Segment 0: Dock13, Dock1 Segment 1: Dock4, Dock8, Dock9, Dock12 2: Dock6, Dock7, Dock11 3: 4: Dock5 5: Dock2, Dock3, Dock10

The delay here is calculated as: (original-delay * (segment + 1)) for every node, hence from qdisc you can see it ranges from 300ms to 900ms.

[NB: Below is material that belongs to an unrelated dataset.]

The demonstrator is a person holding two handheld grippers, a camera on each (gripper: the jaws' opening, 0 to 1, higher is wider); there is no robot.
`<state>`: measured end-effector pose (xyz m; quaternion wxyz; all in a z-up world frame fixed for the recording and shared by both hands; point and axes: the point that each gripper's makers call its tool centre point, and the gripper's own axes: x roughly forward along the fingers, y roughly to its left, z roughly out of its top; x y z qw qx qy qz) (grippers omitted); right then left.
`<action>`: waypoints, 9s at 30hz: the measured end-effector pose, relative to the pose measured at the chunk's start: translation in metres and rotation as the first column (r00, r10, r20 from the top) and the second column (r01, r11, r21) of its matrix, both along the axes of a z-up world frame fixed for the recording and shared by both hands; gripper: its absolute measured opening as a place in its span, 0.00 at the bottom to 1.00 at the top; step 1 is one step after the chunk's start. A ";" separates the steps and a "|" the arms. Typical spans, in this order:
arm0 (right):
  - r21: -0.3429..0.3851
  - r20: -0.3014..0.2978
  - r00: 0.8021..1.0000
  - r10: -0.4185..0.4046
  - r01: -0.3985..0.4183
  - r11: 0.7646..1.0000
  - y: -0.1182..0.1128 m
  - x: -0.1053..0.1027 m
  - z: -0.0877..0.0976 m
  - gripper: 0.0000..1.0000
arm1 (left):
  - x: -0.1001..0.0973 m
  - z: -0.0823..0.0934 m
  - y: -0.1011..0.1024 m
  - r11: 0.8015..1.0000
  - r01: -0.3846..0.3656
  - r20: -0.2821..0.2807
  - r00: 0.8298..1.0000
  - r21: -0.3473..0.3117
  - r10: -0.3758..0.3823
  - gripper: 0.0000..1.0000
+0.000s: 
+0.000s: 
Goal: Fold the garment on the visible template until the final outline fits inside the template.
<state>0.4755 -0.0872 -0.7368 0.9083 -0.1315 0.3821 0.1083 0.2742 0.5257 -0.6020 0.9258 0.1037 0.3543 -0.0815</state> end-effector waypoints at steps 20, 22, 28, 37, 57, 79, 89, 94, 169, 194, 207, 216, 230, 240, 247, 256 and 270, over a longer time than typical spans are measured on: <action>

ronin13 commented 9 years ago

One more thing:

2014-12-03T16:31:31.844531795Z 2014-12-03 16:31:31 7 [Note] WSREP: (ad0355f3, 'tcp://0.0.0.0:4567') reconnecting to 7f83d198 (tcp://172.17.0.86:4567), attempt 120
2014-12-03T16:31:36.345113914Z 2014-12-03 16:31:36 7 [Note] WSREP: (ad0355f3, 'tcp://0.0.0.0:4567') reconnecting to d6b6fd86 (tcp://172.17.0.94:4567), attempt 150
2014-12-03T16:31:45.345643080Z 2014-12-03 16:31:45 7 [Note] WSREP: (ad0355f3, 'tcp://0.0.0.0:4567') reconnecting to c7973d37 (tcp://172.17.0.93:4567), attempt 30
2014-12-03T16:32:24.348411790Z 2014-12-03 16:32:24 7 [Note] WSREP: (ad0355f3, 'tcp://0.0.0.0:4567') reconnecting to 71518ee5 (tcp://172.17.0.83:4567), attempt 90
2014-12-03T16:32:29.848931488Z 2014-12-03 16:32:29 7 [Note] WSREP: (ad0355f3, 'tcp://0.0.0.0:4567') reconnecting to 7901cf91 (tcp://172.17.0.85:4567), attempt 180
2014-12-03T16:32:37.849453471Z 2014-12-03 16:32:37 7 [Note] WSREP: (ad0355f3, 'tcp://0.0.0.0:4567') reconnecting to 7f83d198 (tcp://172.17.0.86:4567), attempt 150
2014-12-03T16:32:49.850588765Z 2014-12-03 16:32:49 7 [Note] WSREP: (ad0355f3, 'tcp://0.0.0.0:4567') reconnecting to c7973d37 (tcp://172.17.0.93:4567), attempt 60

gmcast tries reconnecting to nodes long after they have been evicted. This shouldn't be done.